Struct faiss::IndexRowwiseMinMaxBase

struct IndexRowwiseMinMaxBase : public faiss::Index

Provides base functions for rowwise normalizing indices.

Index wrapper that performs rowwise normalization to [0,1], preserving the coefficients. This is a vector codec index only.

Basically, this index performs a rowwise scaling to [0,1] of every row in an input dataset before calling subindex::train() and subindex::sa_encode(). sa_encode() call stores the scaling coefficients (scaler and minv) in the very beginning of every output code. The format: [scaler][minv][subindex::sa_encode() output] The de-scaling in sa_decode() is done using: output_rescaled = scaler * output + minv

An additional ::train_inplace() function is provided in order to do an inplace scaling before calling subindex::train() and, thus, avoiding the cloning of the input dataset, but modifying the input dataset because of the scaling and the scaling back. It is up to user to call this function instead of ::train()

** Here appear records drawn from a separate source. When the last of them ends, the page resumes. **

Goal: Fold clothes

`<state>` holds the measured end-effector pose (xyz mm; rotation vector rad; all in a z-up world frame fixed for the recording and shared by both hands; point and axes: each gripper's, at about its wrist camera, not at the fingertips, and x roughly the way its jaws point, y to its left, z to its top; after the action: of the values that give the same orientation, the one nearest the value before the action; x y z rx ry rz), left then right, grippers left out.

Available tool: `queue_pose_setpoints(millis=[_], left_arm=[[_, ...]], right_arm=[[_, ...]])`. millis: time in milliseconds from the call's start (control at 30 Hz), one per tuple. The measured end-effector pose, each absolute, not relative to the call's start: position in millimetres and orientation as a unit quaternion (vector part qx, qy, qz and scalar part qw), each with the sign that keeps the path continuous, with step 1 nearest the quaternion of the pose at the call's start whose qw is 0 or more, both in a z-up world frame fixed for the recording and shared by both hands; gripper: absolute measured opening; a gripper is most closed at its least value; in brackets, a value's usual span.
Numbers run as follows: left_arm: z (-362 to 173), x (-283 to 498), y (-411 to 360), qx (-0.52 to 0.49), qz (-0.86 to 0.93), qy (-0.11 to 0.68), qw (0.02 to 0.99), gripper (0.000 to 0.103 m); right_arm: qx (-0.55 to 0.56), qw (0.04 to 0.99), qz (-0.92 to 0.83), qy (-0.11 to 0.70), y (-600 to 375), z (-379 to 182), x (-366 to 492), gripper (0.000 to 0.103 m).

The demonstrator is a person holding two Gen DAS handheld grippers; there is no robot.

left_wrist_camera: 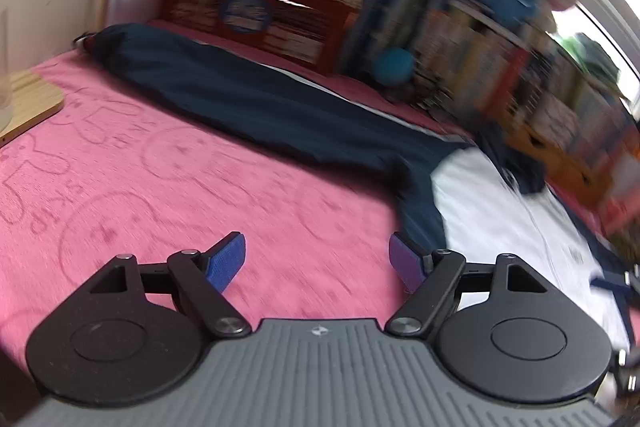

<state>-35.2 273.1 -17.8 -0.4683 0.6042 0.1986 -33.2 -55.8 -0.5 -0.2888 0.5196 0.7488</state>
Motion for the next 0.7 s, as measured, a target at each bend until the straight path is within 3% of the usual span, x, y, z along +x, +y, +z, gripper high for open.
queue_pose_setpoints(millis=[200, 400, 433, 467, 500, 700], left_arm=[[-20, 58, 383, -0.281, 0.248, 0.263, 0.889, 0.074], [-29, 113, 444, -0.327, 0.334, 0.243, 0.85, 0.074], [-29, 121, 449, -0.328, 0.339, 0.244, 0.848, 0.067], [-30, 131, 454, -0.33, 0.338, 0.251, 0.845, 0.034], [-29, 139, 457, -0.328, 0.333, 0.258, 0.846, 0.009], [17, 137, 402, -0.113, 0.308, 0.128, 0.936, 0.008]], right_arm=[[-0.123, 0.883, 0.351, 0.286, -30, -22, 2, 0.103], [-0.132, 0.876, 0.349, 0.306, -24, -36, 5, 0.103], [-0.13, 0.875, 0.349, 0.31, -25, -37, 7, 0.103], [-0.125, 0.874, 0.35, 0.314, -26, -38, 8, 0.103], [-0.121, 0.872, 0.351, 0.318, -28, -38, 10, 0.103], [-0.121, 0.872, 0.35, 0.319, -27, -39, 10, 0.103]])
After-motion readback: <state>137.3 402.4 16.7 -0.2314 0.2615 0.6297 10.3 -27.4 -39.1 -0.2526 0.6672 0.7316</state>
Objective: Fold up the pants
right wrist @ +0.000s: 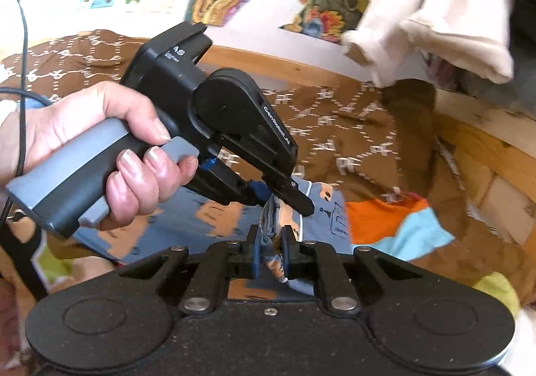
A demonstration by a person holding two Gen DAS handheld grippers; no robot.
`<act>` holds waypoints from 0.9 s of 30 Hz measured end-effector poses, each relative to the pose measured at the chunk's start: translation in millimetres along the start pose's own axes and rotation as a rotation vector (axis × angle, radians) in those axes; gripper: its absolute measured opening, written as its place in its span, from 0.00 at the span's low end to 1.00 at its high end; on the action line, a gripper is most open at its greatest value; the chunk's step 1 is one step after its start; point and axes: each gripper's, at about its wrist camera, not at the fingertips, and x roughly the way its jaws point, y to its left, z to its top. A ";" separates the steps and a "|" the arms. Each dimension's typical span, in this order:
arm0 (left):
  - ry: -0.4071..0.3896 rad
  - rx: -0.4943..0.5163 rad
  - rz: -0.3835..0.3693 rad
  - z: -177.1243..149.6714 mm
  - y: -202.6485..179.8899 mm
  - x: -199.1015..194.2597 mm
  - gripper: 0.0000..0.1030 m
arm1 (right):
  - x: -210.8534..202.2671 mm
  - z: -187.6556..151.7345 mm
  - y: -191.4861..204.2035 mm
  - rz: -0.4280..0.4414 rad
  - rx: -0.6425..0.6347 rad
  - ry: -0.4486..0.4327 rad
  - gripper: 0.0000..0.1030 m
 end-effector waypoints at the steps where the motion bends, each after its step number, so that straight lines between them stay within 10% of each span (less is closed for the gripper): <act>1: -0.001 0.006 0.015 -0.6 2.0 -4.3 0.13 | 0.2 1.0 4.8 0.015 -0.004 0.003 0.13; 27: -0.045 0.136 0.247 -1.1 77.1 -125.0 0.12 | 27.1 35.4 124.0 0.360 -0.072 0.078 0.13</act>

Derived classes provide different data types for scaling coefficients. Currently, versions with fp16 and fp32 scaling coefficients are available.

fp16 version adds 4 extra bytes per encoded vector
fp32 version adds 8 extra bytes per encoded vector

Subclassed by faiss::IndexRowwiseMinMax, faiss::IndexRowwiseMinMaxFP16

Public Types

using component_t = float

using distance_t = float

Public Functions

explicit IndexRowwiseMinMaxBase(Index *index)

IndexRowwiseMinMaxBase()

~IndexRowwiseMinMaxBase() override

virtual void add(idx_t n, const float *x) override

Add n vectors of dimension d to the index.

Vectors are implicitly assigned labels ntotal .. ntotal + n - 1 This function slices the input vectors in chunks smaller than blocksize_add and calls add_core.

Parameters:

n – number of vectors
x – input matrix, size n * d

virtual void search(idx_t n, const float *x, idx_t k, float *distances, idx_t *labels, const SearchParameters *params = nullptr) const override

query n vectors of dimension d to the index.

return at most k vectors. If there are not enough results for a query, the result array is padded with -1s.

Parameters:

n – number of vectors
x – input vectors to search, size n * d
k – number of extracted vectors
distances – output pairwise distances, size n*k
labels – output labels of the NNs, size n*k

virtual void reset() override: removes all elements from the database.

virtual void train_inplace(idx_t n, float *x) = 0

virtual void train(idx_t n, const float *x)

Perform training on a representative set of vectors

Parameters:

n – nb of training vectors
x – training vecors, size n * d

virtual void add_with_ids(idx_t n, const float *x, const idx_t *xids)

Same as add, but stores xids instead of sequential ids.

The default implementation fails with an assertion, as it is not supported by all indexes.

Parameters:

n – number of vectors
x – input vectors, size n * d
xids – if non-null, ids to store for the vectors (size n)

virtual void range_search(idx_t n, const float *x, float radius, RangeSearchResult *result, const SearchParameters *params = nullptr) const

query n vectors of dimension d to the index.

return all vectors with distance < radius. Note that many indexes do not implement the range_search (only the k-NN search is mandatory).

Parameters:

n – number of vectors
x – input vectors to search, size n * d
radius – search radius
result – result table

virtual void assign(idx_t n, const float *x, idx_t *labels, idx_t k = 1) const

return the indexes of the k vectors closest to the query x.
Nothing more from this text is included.